Ēriks Ešenvalds (born 26 January 1977) is a Latvian composer, mainly of choral music. From 2011 to 2013 he was Fellow Commoner in Creative Arts at Trinity College, University of Cambridge.

==Biography and career==
Ēriks Ešenvalds was born in Priekule, Latvia, in 1977. He studied at the Latvian Baptist Theological Seminary (1995–1997) before obtaining his master's degree in composition (2004) from the Latvian Academy of Music under the tutelage of Selga Mence. He took master classes with Michael Finnissy, Klaus Huber, Philippe Manoury and Jonathan Harvey, amongst others.

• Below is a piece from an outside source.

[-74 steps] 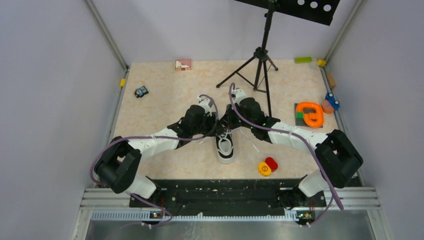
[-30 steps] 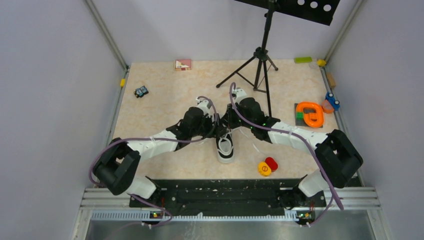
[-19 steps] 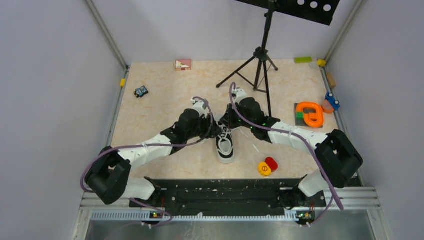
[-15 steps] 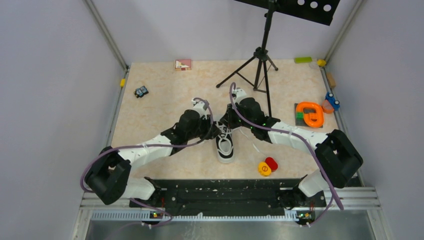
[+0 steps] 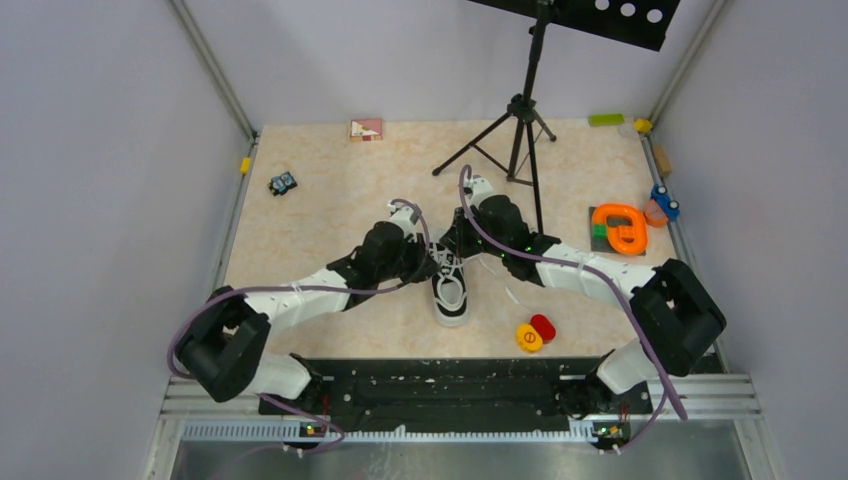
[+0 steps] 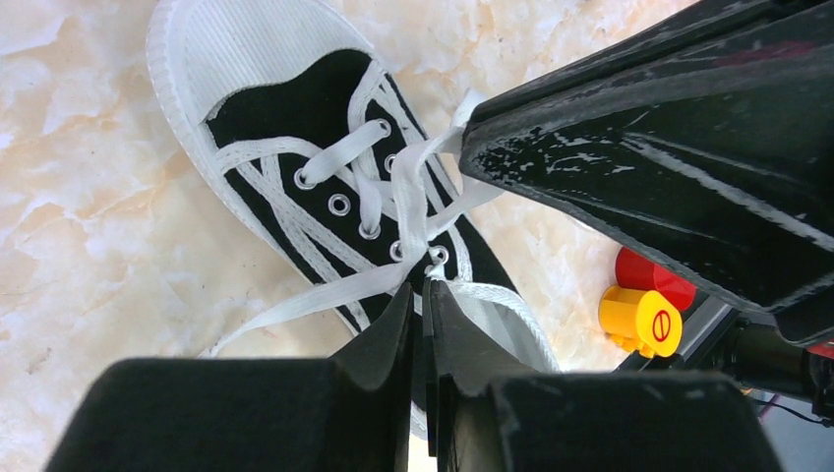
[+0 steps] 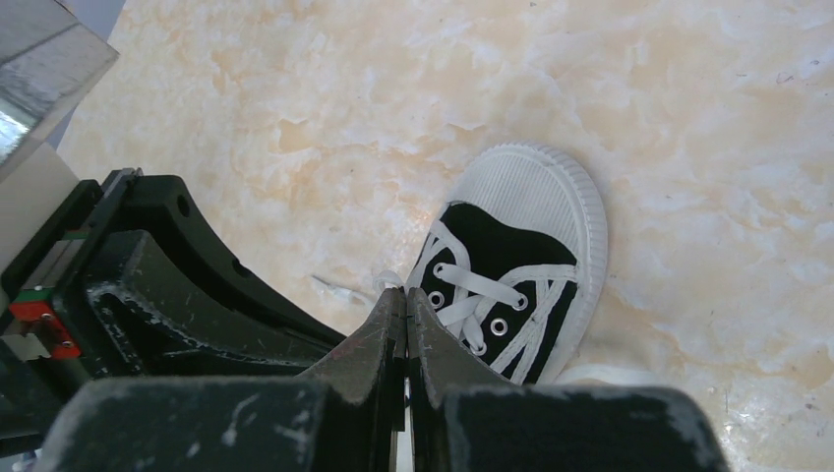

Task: Tie the shoes
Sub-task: Wrap the shoelace around the shoelace.

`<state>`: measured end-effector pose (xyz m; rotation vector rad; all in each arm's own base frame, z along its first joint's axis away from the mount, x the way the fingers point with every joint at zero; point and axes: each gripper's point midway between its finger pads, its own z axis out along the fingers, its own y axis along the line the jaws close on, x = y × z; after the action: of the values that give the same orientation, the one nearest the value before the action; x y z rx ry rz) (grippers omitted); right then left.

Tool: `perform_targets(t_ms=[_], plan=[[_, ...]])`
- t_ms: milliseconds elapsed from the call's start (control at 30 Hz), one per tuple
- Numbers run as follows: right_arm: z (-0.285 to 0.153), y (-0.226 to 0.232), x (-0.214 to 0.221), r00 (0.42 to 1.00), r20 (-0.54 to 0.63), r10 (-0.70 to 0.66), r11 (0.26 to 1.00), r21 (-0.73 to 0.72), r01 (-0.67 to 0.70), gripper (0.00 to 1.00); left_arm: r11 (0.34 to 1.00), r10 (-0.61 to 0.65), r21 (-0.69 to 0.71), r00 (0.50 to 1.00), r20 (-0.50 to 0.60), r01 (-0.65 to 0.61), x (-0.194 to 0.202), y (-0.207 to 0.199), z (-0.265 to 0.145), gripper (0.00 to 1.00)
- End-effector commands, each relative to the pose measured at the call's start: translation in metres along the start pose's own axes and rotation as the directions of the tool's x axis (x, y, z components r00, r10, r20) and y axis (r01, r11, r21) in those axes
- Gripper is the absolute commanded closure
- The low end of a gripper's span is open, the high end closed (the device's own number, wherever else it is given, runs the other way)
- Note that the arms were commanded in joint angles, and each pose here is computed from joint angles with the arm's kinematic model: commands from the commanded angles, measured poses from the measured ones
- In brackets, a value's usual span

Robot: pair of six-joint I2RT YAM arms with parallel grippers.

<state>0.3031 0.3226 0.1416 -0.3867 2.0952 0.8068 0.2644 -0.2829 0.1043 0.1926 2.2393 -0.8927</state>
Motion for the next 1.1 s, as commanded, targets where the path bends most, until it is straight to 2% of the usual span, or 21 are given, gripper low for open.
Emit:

From 2002 to 2011 he was a member of the State Choir Latvija. From 2011 to 2013 he was Fellow Commoner in Creative Arts at Trinity College, University of Cambridge. Ešenvalds is a three-time winner of the Latvian Grand Music Award (2005, 2007 and 2015). In 2006, the International Rostrum of Composers awarded him first prize for his work The Legend of the Walled-in Woman. Ešenvalds composed the official anthem of the 2014 World Choir Games during Riga European Capital of Culture 2014. Ešenvalds teaches at the Department of Composition of the Latvian Academy of Music.

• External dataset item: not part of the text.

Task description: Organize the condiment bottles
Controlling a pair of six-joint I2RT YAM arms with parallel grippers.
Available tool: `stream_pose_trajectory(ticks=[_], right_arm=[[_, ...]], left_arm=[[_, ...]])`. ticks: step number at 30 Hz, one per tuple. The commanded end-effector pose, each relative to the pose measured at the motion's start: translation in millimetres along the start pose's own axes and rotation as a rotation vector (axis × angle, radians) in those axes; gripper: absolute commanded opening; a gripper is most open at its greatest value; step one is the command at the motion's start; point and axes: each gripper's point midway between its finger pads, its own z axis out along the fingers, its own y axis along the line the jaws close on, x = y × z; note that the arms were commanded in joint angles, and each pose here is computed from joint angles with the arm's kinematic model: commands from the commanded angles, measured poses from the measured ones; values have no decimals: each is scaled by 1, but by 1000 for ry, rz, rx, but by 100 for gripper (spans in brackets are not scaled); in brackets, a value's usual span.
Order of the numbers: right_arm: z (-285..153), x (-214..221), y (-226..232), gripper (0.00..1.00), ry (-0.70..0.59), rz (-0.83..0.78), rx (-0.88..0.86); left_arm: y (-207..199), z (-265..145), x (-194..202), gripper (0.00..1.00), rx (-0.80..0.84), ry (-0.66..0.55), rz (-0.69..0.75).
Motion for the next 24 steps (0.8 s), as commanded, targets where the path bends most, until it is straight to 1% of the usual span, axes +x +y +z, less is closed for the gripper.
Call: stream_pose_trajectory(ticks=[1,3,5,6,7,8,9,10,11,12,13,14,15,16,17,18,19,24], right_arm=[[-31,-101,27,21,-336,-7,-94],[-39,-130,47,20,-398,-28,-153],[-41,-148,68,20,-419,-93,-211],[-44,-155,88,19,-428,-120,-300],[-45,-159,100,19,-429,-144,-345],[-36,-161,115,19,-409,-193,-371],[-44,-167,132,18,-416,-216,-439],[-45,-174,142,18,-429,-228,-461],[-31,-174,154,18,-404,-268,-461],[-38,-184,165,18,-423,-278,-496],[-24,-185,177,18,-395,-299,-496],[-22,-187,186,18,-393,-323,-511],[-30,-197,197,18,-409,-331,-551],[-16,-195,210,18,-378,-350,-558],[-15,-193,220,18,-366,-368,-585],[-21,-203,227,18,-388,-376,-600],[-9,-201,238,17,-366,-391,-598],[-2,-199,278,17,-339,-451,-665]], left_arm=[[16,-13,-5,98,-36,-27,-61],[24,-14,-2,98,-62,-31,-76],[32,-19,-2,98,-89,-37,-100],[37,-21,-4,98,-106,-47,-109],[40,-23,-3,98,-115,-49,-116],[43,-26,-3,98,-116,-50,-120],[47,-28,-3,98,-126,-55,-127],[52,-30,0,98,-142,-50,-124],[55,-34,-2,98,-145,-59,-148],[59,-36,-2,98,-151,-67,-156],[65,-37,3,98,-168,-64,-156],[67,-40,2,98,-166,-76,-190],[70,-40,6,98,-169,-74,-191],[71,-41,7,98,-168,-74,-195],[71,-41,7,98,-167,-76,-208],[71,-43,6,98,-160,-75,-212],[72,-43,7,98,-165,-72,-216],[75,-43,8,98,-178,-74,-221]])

In April 2024, Ešenvalds visited the United States to serve as composer-in-residence for the North American premiere of his major choral-orchestral work St. Luke Passion. The concert took place on April 13, 2024, at the University of Virginia in Charlottesville, Virginia. Performed by the University Singers in Old Cabell Hall and conducted by Michael Slon, the concert also featured two of Ešenvalds's other works, "Stars" and "Only in Sleep."

==Recordings==
Ešenvalds's compositions appear on recordings released by labels such as Signum Records, Hyperion Records, Decca Classics, Deutsche Grammophon, Delphian Records, Pentatone and Ondine.

Recordings devoted exclusively to his work include:

- There Will Come Soft Rains — The Pacific Lutheran University Choir of the West, Richard Nance (cond.) (Signum, 2020)
- St Luke Passion & Other Sacred Works — Latvian Radio Choir, Sinfonietta Rīga and Sigvards Kļava (Ondine, 2016)
- Northern Lights & Other Choral Works — Choir of Trinity College, Cambridge and Stephen Layton (Hyperion Records, 2015)
- At the Foot of the Sky — State Choir Latvija and Māris Sirmais (2013)
- Passion & Resurrection & Other Choral Works — Britten Sinfonia, Polyphony and Stephen Layton (Hyperion Records, 2011)
- O Salutaris — Kamēr Youth Choir and Māris Sirmais (2011)
- The Doors of Heaven — Portland State University Chamber Choir under Ethan Sperry (Naxos, 2017)
- Translations — Portland State University under Ethan Sperry (Naxos, 2020)

The album Northern Lights & Other Choral Works was shortlisted for the Gramophone Awards 2015, selected as Gramophone Critics' Choice 2015 and listed as ICI Radio-Canada Best Albums Selection in 2015. The albums At the Foot of the Sky (2013) and O Salutaris (2011) were awarded Best Classical Album of the Year in Latvia.